PROBLEM: Beneath this task are records; print exactly the stretch of them from the line with "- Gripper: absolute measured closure" through the line with "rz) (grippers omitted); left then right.", both ends included.

Stored data entries
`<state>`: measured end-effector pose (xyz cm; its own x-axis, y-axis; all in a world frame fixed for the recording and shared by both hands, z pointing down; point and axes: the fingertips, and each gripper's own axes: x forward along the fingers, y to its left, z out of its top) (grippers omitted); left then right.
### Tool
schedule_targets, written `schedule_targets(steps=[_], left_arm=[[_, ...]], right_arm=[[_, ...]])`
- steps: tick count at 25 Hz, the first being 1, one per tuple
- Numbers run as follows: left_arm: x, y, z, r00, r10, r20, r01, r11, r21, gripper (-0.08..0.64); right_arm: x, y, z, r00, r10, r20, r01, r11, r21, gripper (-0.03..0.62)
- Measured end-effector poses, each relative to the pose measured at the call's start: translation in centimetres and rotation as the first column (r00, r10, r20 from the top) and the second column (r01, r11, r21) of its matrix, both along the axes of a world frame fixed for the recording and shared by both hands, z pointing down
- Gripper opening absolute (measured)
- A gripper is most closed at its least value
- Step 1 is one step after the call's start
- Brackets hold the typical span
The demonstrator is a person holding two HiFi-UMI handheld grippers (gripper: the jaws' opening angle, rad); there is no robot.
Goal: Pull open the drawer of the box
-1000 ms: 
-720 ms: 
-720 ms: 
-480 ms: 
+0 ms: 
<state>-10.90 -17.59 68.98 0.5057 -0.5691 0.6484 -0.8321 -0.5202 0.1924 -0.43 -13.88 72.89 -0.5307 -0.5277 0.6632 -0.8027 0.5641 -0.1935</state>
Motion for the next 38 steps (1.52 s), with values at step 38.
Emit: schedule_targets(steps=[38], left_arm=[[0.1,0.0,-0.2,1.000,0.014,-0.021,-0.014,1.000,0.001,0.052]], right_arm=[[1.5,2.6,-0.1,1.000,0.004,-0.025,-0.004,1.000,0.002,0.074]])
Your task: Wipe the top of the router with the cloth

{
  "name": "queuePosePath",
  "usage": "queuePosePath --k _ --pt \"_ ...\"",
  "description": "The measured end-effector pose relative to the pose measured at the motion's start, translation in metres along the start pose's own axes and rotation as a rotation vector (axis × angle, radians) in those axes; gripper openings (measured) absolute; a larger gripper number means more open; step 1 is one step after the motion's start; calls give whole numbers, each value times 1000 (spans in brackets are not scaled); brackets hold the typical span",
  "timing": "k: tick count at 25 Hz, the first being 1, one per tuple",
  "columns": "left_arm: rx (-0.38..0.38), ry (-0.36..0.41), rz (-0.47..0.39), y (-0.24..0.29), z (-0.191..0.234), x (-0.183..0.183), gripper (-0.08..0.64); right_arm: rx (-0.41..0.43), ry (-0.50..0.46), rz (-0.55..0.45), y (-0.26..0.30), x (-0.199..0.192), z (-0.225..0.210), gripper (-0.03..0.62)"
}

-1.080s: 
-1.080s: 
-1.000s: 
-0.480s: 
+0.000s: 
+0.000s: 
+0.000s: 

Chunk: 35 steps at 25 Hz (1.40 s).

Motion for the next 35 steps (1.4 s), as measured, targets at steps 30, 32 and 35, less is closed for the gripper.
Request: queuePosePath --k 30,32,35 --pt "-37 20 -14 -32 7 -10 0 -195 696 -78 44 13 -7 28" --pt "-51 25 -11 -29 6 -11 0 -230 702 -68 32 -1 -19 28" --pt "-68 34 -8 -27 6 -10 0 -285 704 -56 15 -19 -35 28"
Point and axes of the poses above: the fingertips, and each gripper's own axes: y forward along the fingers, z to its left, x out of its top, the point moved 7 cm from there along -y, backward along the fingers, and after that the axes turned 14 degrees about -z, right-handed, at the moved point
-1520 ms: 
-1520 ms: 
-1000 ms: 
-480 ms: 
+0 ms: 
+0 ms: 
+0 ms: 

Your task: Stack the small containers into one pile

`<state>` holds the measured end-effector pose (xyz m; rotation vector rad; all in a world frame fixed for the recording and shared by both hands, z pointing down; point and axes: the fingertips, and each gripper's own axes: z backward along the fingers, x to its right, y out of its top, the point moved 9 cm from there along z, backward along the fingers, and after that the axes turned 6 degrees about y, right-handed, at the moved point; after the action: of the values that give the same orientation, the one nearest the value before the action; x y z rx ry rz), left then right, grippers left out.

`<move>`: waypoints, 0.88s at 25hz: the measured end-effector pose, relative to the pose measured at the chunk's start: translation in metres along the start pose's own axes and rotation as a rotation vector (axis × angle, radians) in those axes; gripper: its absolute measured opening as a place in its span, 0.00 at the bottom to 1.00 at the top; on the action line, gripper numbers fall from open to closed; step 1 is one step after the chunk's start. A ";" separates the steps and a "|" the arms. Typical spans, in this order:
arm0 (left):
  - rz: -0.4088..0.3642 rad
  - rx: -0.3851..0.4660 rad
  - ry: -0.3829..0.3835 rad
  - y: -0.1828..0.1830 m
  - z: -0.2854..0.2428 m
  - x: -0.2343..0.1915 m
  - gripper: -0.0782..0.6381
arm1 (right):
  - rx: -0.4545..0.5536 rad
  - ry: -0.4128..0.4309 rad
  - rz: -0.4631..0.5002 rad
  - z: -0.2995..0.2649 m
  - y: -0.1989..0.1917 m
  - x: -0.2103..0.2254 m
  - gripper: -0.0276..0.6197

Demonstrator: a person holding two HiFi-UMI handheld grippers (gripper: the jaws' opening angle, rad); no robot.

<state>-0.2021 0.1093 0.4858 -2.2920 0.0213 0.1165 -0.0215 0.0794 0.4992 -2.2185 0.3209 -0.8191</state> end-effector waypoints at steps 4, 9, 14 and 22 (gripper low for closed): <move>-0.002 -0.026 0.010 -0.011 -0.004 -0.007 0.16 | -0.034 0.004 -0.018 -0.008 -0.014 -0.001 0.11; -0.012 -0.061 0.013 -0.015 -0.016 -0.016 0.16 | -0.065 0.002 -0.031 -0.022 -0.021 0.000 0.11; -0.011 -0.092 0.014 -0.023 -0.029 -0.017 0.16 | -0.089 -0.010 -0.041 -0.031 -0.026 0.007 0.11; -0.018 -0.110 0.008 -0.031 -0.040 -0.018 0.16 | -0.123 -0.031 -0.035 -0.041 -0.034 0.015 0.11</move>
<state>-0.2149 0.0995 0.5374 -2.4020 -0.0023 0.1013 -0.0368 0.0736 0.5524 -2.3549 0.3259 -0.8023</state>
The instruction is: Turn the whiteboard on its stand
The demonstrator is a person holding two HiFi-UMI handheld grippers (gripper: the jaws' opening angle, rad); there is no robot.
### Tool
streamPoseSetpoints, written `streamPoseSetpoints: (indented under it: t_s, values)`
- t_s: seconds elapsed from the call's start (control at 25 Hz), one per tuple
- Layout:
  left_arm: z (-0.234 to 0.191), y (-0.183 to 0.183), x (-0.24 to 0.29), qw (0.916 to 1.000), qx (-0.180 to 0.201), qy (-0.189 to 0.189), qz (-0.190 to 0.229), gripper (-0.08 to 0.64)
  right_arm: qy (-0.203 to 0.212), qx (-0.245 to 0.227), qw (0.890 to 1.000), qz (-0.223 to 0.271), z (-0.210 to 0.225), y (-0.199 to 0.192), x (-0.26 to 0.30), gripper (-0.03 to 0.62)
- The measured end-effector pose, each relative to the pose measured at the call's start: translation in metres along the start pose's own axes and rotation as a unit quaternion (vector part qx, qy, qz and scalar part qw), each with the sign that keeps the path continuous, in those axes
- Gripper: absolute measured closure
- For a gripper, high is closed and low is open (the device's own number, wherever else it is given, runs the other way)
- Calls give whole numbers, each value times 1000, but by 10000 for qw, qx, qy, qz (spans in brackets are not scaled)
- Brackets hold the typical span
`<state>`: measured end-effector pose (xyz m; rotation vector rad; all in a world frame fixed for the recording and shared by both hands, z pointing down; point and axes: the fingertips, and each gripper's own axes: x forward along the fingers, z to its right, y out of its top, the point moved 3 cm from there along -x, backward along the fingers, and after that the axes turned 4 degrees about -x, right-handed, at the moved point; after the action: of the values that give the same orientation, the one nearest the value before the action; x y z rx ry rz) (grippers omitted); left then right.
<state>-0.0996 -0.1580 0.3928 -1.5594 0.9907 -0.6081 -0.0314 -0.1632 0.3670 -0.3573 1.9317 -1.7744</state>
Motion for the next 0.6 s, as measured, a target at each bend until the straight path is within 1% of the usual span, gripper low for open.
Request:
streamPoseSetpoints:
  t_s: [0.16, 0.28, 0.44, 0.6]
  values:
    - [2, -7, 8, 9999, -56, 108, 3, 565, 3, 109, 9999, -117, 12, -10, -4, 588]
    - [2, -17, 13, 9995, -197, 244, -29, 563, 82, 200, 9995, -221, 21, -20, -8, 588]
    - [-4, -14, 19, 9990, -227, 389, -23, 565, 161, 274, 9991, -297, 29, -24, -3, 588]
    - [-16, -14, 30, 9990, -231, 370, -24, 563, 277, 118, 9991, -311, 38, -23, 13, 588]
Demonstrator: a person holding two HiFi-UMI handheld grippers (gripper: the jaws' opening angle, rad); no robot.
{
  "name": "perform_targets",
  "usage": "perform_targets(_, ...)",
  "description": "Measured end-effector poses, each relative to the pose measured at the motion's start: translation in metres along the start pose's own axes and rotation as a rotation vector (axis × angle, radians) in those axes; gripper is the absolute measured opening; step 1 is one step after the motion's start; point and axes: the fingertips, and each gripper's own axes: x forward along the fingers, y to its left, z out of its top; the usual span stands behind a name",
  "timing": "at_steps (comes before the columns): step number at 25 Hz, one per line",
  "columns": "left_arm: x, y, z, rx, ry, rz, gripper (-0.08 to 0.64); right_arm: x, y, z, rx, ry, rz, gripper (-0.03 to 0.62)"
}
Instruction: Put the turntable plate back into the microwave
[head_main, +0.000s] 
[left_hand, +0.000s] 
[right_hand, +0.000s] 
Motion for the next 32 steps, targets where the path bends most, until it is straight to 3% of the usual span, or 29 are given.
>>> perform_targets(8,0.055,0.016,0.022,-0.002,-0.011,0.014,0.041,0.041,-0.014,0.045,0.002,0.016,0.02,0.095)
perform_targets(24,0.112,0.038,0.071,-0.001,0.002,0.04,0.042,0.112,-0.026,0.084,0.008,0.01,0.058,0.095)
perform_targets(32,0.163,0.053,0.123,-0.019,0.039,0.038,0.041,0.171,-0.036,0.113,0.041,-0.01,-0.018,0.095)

RESPONSE TO THE EXERCISE:
- Gripper: absolute measured closure
- For a gripper, high is closed and low is open (the device's own number, wherever else it is given, runs the other way)
- Calls give whole numbers, each value times 1000, but by 10000 for qw, qx, qy, qz (spans in brackets are not scaled)
- Brackets hold the typical span
`<state>`: measured end-effector pose (xyz m; rotation vector rad; all in a world frame fixed for the recording and shared by both hands, z pointing down; point and axes: the fingertips, and each gripper's own axes: x forward along the fingers, z to its right, y out of its top, the point moved 3 cm from there along -x, backward along the fingers, and after that the axes turned 4 degrees about -x, right-handed, at the moved point; after the action: of the values that give the same orientation, the one nearest the value before the action; x y z rx ry rz) (grippers omitted); left then right.

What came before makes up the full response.